6. La Madonna è beata perché portatrice di pace.
È la regina delle beatitudini: via della santità
La parola "felice" o "beato" diventa sinonimo di
"Santo" perché esprime che la persona fedele a Dio e che vive la sua
parola fino al dono di sé, vera felicità.
1- “Felici sono i
poveri in spirito perché di loro è il Regno dei Cieli”. Luca parla dell'essere poveri (Lc 6,20)
invitandoci a una vita sobria ed essenziale.
Essere poveri di cuore, questa è santità.
2- “Felici i miti
perché possiedono la terra”. Gesù ha detto "Impara da me perché sono mite e umile di cuore e
trovo riposo per il tuo spirito (Mt 11:29).
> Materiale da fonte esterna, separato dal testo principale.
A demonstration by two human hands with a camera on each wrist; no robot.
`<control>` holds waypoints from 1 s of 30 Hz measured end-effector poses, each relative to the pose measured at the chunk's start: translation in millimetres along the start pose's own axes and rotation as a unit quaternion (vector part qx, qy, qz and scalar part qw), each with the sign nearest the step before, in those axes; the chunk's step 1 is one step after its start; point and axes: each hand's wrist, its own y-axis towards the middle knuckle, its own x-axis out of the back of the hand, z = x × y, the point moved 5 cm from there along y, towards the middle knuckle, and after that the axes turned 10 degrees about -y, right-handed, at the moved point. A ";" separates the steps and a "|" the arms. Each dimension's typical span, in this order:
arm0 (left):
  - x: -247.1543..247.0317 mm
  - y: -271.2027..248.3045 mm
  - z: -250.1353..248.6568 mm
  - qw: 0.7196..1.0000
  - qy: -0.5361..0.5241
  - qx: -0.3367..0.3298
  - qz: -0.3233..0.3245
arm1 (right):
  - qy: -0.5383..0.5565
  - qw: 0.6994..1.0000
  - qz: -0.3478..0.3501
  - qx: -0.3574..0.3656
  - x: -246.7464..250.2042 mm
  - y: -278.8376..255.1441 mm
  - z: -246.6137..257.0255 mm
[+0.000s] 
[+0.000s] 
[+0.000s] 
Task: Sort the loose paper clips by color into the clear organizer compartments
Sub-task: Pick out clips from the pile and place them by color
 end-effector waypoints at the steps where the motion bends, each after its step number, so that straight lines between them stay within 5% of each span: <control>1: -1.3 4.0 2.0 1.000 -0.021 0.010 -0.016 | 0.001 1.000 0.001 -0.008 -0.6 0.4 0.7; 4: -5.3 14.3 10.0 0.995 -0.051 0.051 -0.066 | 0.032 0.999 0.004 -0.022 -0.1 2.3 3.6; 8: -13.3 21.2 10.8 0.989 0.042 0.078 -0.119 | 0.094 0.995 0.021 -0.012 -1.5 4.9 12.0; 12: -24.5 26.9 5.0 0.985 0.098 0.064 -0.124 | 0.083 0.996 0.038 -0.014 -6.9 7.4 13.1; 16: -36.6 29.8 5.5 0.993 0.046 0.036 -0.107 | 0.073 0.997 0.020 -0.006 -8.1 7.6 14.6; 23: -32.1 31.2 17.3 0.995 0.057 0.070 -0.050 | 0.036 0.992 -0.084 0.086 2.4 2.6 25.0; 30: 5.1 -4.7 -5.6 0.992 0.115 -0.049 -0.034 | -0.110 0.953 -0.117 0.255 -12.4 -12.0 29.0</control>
S. Teresa di Lisieux ha detto che "la carità perfetta consiste nel
sopportare le colpe degli altri, nel non scandalizzarsi dalle loro
debolezze". Reagire con umile
mitezza, questa è santità.
3- "Felici
quelli che piangono perché saranno consolati”. La vita ha un significato nell'aiutare gli altri, nella loro angoscia,
comprendere l'angoscia degli altri e alleviare gli altri. "Saper piangere
con gli altri è santità".
4- "Felici
coloro che hanno fame e sete di giustizia perché saranno saziati". La giustizia nella vita di ogni persona è
diventare giusti nelle proprie decisioni e poi manifestarsi nella ricerca della
giustizia per i poveri e i vulnerabili. Cercare giustizia con fame e sete è
santità.
5- "Felici sono
i misericordiosi perché raggiungeranno misericordia". Dare e perdonare è cercare di riprodurre
nella nostra vita un piccolo riflesso della perfezione di Dio. Guardare e agire con misericordia è
santità.
6- "Felici i
puri di cuore perché vedranno Dio". Quando il cuore ama Dio e il prossimo (Mt 22,36-40), può vedere Dio. Mantenere il cuore pulito da tutto ciò
che macchia l'amore è santità.
7- "Felici sono
gli operatori di pace perché saranno chiamati figli di Dio". I pacifici sono fonte di pace, costruiscono
pace e amicizia sociale. Loro "saranno chiamati figli di Dio" (M
5,9).
Seminare pace intorno a noi è santità.
8- "Felici
coloro che subiscono persecuzioni per amore della giustizia, perché di loro è
il regno dei cieli". La croce, soprattutto le fatiche e le sofferenze che sopportiamo per
vivere il comandamento dell'amore e la via della giustizia, è fonte di maturità
e santificazione. Ci sono ideologie
che paralizzano il cuore del Vangelo quando i cristiani separano le esigenze
della loro relazione personale con il Salvatore. Santi come San Francesco d'Assisi, San Vincenzo de 'Paoli, Santa
Teresa di Calcutta; né la preghiera, né l'amore per Dio, né la lettura del
Vangelo, hanno diminuito in loro la passione e la dedizione agli altri perché
questa ha in Dio il proprio fondamento. In
relazione ai migranti, S. Benedetto ha detto ai confratelli di accoglierli
"come Cristo". San Tommaso
d'Aquino diceva che le opere di misericordia per gli altri sono il sacrificio
che piace di più a Dio. S. Teresa di
Calcutta dice anche che Dio si china e ci usa per essere il suo amore e
compassione nel mondo. Il punto di
forza della Testimonianza dei Santi è vivere le beatitudini e la regola di
comportamento del giorno del giudizio.